This study has been completed.
Information provided by:
Hoffmann-La Roche Identifier:
First received: July 1, 2005
Last updated: February 9, 2011
Last verified: February 2011
This 2-arm study evaluated the efficacy and safety of 2 different treatment schedules of oral Xeloda with intravenous (IV) Eloxatin (oxaliplatin) and IV bevacizumab (Avastin) as a first-line treatment in patients with locally advanced or metastatic colorectal cancer. Patients were randomized to receive either: 1) Xeloda 850 mg/m^2 orally twice a day (po bid) on Days 1-14, oxaliplatin 130 mg/m^2 IV on Day 1, and Avastin 7.5 mg/kg IV on Day 1 of each 3-week cycle; or 2) Xeloda 1500 mg/m^2 po bid on Days 1-7, oxaliplatin 85 mg/m^2 IV on Day 1 and Avastin 5 mg/kg IV on Day 1 of each 2-week cycle. The anticipated time on study treatment was 1-2 years, and the target sample size was 100-500 individuals.

Condition Intervention Phase
Colorectal Cancer Drug: capecitabine Drug: Oxaliplatin Drug: bevacizumab Phase 2

Study Type: Interventional
Study Design: Allocation: Randomized
Intervention Model: Parallel Assignment
Masking: None (Open Label)
Primary Purpose: Treatment
Official Title: A Randomized, Open-label Study of the Effect of 2 Different Treatment Schedules of Xeloda With Eloxatin and Avastin on Progression-free Survival in Treatment-naïve Patients With Locally Advanced or Metastatic Colorectal Cancer

Resource links provided by NLM:

Further study details as provided by Hoffmann-La Roche:

Primary Outcome Measures:
  • Progression-free Survival (PFS) [ Time Frame: Time to disease progression or death (through follow-up phase) ]
    Progression-free survival was defined as the time from the date of randomization to the first occurrence of having documented disease progression or death due to any cause, whichever comes first. Progression was based on tumor assessments made by the investigators according to Response Evaluation Criteria in Solid Tumors (RECIST).

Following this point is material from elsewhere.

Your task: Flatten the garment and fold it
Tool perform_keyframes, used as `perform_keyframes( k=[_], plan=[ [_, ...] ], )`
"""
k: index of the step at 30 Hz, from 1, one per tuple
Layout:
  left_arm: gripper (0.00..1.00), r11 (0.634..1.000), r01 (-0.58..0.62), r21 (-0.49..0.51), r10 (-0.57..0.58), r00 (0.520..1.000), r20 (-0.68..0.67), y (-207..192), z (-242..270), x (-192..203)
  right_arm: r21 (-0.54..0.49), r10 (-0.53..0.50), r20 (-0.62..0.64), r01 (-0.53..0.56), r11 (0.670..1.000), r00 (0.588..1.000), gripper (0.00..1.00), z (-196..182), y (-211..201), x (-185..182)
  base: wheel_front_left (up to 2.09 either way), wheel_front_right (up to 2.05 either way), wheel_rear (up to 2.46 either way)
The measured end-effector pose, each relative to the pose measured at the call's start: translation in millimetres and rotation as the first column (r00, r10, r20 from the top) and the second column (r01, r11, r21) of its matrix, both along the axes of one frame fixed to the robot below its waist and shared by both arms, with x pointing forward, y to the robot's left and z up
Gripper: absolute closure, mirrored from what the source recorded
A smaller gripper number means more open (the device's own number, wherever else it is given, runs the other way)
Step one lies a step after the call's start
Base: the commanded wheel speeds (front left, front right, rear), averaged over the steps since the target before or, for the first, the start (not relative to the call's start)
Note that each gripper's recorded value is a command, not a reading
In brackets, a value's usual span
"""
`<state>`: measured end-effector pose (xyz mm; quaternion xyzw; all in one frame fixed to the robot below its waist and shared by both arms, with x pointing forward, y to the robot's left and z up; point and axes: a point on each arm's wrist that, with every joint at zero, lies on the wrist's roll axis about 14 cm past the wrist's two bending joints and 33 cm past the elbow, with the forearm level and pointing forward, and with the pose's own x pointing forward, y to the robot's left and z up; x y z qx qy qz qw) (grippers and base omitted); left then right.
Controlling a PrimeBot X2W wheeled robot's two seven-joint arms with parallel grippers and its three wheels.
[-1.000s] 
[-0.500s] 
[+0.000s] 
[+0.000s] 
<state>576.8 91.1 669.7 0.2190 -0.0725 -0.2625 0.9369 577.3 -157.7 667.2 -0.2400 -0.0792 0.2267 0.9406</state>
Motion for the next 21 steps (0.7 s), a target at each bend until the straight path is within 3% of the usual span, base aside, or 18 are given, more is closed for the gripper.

Secondary Outcome Measures:
  • Overall Survival [ Time Frame: Time to death (through follow-up phase): Approximate Median of 718 days ]
    Overall survival was defined as the time from the date of randomization to the date of death, for any cause.

  • Best Overall Clinical Response [ Time Frame: Through follow-up phase: Approximate Median of 318 days ]
    Overall response rate was assessed according to RECIST (the best response recorded from the time of randomization to the first CR or PR. The patient's overall best response was complete response (CR), partial response (PR) (CR and PR considered "responders"), stable disease (SD), or progressive disease (PD). To be assigned a status of complete response (CR) or partial response (PR), changes in tumor measurements were confirmed by repeat assessments performed no less than 4 weeks after the criteria for response were first met.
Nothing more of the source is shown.